I don't get it either. The difference is i couldn't give a flying rat's arse about any of the religions so i just sit happily in ignorance
I think many of us are indifferent to/anti-religious. So why should we sing about a 'Yid Army' - I have a lot of problems with the teachings of the Old Testament, which is the cornerstone of the Jewish faith. (Some of the stuff in there would make the 'politically correct' peeps of today very unhappy, yet many Jewish and indeed other religious people believe in this stuff, or at least pay lip service to it.) I'm not anti-Jewish, but I'm not pro-Jewish either. Now I would happily walk down the High Road singing 'Language, Truth and Logic' and 'One Freddie Ayer' in honour of our most intellectually distinguished and incidentally atheist supporter. Now that ain't going to catch on I know, but I'm not walking down the High Road singing in favour of a faith that I don't have an affinity with. First and foremost we are English, but of course we can't walk down the High Road singing about 'St George' (not that I'd want to being an atheist) because you can imagine how that would end up When I first started going in the 60s we didn't sing about Jewish affinities, we sang 'Glory Glory Hallejuah' (strong Christian rather than Jewish influence) and 'McNamara's Band', ( strong Irish influence) obviously with Spurs-related lyrics.

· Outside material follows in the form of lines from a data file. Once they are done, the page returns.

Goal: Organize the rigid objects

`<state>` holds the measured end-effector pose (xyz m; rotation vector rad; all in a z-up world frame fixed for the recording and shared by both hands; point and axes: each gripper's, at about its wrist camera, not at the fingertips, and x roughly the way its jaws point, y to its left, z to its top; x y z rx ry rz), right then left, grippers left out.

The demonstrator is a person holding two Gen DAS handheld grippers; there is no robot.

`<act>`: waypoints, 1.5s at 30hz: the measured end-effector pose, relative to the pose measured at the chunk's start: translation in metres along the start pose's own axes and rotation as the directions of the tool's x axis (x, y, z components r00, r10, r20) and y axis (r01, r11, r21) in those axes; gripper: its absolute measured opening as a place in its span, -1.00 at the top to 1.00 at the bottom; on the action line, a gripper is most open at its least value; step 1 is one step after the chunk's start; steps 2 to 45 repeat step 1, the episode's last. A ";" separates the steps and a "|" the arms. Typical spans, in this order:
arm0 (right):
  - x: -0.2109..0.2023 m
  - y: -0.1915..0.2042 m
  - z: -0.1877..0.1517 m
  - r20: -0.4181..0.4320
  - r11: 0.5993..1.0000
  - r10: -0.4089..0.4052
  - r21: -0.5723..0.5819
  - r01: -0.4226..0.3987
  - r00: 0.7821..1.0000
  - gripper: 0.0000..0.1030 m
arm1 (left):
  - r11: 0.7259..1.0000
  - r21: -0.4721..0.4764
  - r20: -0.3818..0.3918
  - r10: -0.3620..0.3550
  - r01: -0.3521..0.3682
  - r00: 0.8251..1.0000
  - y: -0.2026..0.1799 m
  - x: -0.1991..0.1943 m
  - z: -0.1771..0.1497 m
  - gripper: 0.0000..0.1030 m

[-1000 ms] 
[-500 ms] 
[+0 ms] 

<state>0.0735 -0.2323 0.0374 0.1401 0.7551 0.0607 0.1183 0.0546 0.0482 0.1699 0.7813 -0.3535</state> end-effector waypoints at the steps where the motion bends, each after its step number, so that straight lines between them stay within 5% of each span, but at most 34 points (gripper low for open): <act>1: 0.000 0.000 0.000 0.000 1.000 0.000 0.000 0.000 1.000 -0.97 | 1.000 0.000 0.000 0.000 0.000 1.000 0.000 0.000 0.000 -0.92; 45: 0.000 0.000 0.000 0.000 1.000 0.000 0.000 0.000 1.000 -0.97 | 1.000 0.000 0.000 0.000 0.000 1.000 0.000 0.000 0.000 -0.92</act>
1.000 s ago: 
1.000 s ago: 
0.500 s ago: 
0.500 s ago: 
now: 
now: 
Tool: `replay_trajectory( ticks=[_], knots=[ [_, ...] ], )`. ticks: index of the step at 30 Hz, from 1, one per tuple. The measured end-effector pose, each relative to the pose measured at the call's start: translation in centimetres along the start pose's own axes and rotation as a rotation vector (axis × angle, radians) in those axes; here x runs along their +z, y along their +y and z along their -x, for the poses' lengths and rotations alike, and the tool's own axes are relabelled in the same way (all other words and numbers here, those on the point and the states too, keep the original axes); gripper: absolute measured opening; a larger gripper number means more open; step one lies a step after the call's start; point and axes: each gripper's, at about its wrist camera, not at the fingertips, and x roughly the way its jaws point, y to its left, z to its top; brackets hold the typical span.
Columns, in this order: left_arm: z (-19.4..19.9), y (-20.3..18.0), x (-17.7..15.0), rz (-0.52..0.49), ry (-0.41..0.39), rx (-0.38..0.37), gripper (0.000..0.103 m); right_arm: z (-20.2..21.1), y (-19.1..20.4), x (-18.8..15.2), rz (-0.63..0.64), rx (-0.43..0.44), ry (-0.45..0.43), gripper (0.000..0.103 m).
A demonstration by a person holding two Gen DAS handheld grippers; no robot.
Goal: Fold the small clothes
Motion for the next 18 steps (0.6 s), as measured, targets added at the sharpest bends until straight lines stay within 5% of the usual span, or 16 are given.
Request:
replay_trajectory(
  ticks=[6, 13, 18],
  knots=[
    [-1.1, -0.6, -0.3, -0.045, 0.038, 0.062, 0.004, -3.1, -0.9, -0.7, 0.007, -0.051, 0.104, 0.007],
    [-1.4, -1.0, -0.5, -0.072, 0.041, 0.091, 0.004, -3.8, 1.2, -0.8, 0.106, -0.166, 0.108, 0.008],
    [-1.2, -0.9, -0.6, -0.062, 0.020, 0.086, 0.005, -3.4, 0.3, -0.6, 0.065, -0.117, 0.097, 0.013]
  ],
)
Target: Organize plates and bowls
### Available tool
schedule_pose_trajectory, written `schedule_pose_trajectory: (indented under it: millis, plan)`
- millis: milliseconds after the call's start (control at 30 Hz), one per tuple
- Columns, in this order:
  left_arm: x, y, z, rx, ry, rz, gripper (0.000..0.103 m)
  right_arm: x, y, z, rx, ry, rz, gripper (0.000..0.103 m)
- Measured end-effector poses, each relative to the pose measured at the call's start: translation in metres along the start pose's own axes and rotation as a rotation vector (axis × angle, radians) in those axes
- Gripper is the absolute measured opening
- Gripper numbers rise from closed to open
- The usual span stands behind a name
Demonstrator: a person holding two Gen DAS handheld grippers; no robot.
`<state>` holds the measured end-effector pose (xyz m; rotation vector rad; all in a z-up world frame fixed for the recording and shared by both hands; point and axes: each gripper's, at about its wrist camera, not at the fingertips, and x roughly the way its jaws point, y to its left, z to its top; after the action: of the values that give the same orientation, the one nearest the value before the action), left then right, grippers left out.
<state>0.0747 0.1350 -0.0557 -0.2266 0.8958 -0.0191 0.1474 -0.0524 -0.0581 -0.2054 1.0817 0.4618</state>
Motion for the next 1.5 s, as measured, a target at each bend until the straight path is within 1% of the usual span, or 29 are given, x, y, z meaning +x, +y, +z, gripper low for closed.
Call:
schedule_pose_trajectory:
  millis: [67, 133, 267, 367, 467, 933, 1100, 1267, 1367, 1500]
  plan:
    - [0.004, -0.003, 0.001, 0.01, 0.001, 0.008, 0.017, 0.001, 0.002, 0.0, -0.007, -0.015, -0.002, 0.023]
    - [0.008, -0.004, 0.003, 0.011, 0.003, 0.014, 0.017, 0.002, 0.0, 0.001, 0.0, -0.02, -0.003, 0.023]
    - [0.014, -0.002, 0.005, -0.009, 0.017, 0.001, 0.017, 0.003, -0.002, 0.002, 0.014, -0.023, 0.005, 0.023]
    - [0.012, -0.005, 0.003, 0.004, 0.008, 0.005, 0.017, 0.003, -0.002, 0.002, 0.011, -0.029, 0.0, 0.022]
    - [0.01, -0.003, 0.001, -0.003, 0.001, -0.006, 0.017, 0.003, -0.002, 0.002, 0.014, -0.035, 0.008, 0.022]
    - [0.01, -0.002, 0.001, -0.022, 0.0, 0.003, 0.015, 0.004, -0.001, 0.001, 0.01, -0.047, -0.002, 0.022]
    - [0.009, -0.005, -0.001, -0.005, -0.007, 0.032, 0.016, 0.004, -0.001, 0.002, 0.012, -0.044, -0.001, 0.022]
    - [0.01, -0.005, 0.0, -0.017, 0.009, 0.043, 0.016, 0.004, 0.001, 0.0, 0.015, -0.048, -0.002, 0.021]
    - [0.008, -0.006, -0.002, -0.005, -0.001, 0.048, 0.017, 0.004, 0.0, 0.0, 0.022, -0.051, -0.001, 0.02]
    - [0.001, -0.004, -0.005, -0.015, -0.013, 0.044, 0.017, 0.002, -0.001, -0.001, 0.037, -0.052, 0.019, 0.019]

I'm a white Englishman.You can call me what you want so long as you call me for breakfast,lunch and dinner!
I'm...let me just double check: English, Welsh, Romany, Spanish, Irish, with obvious Germanic/Nordic DNAS. So basically I'm a guaranteed pub argument combined with the Daily Mail's worst fears.
And if we had 22 balls on the pitch they wouldn't have to fight over it. The problem in this particular case is that "Yid" is not in fact an offensive word. It means Jew, and is (mostly was) used by Jews to mean fellow Jew. Reb Yid is/was a respectful term of address. The fact that assholes have tried to use yid as an offensive word does not change the fact that it isn't. It's insane. If enough people yell "American" at me with demonstrably bad intent, does that make it a racist term? And will organizations then step in to prevent me from calling myself an American because I'm using an offensive term? Never underestimate the power of stupid people in large groups.
Superbly written letter but Baddiel won't listen to reason as there is clearly another agenda behind this.
Great points RWB. Lots of people do find 'Americans' ie Yanks to be offensive, it's the way it is. Hilariously a lot of the 'anti-imperialist, USA is bad' brigade spend a lot of time watching Hollywood films, American TV etc. I have pointed this out to some of them, but the inherent contradictions don't seem to sink in.
One thing that gets me is how Australians think that calling somebody a [shortened term for Pakistani] isn't offensive, because calling somebody an Aussie isn't offensive, and get all angry about the word in question being censored from repeats of Only Fools And Horses. Then again, Australians don't seem to find anything offensive about this product that is on the market over there... please log in to view this image
Brilliant letter/article. Should be circulated to all those getting on their high horse about this, and redirecting them to the actual areas of racism.
This Aussie forum also find nothing offensive in the name they've chose to describe a food genre. http://www.netrider.net.au/threads/favourite-wog-food.154026/
What is offensive is very subjective; it depends on meaning, context, culture, tone, intention and lots of other variables. If someone said I was as impressive as an X Factor contestant I'd be mortally wounded. Most would be flattered. There will always be someone who feels offended for any number of different reasons. But in this country we think that we can pass laws to regulate everything, even human emotions. Barmy.
In Australia, a wog is somebody of Italian origin...which doesn't say much for Australian diction, given the rest of the English-speaking world uses the term "wop" instead. There was a bit of a kerfuffle a few years ago when this came up on an episode of Neighbours, and Channel 5 aired it uncut.
Its a bit more far reaching than just Italians hbic, asians, africans, east europeans, south americans...the lot basically, most of the 'Urban Dictionaries' say pretty much that. Kebabs, pizza's, curries, stir-fries, are all w-- food to an Aussie.
Adam Hills got a few eyebrows raised over here when he told people he presents a show called "Spicks and Specks" over in Australia.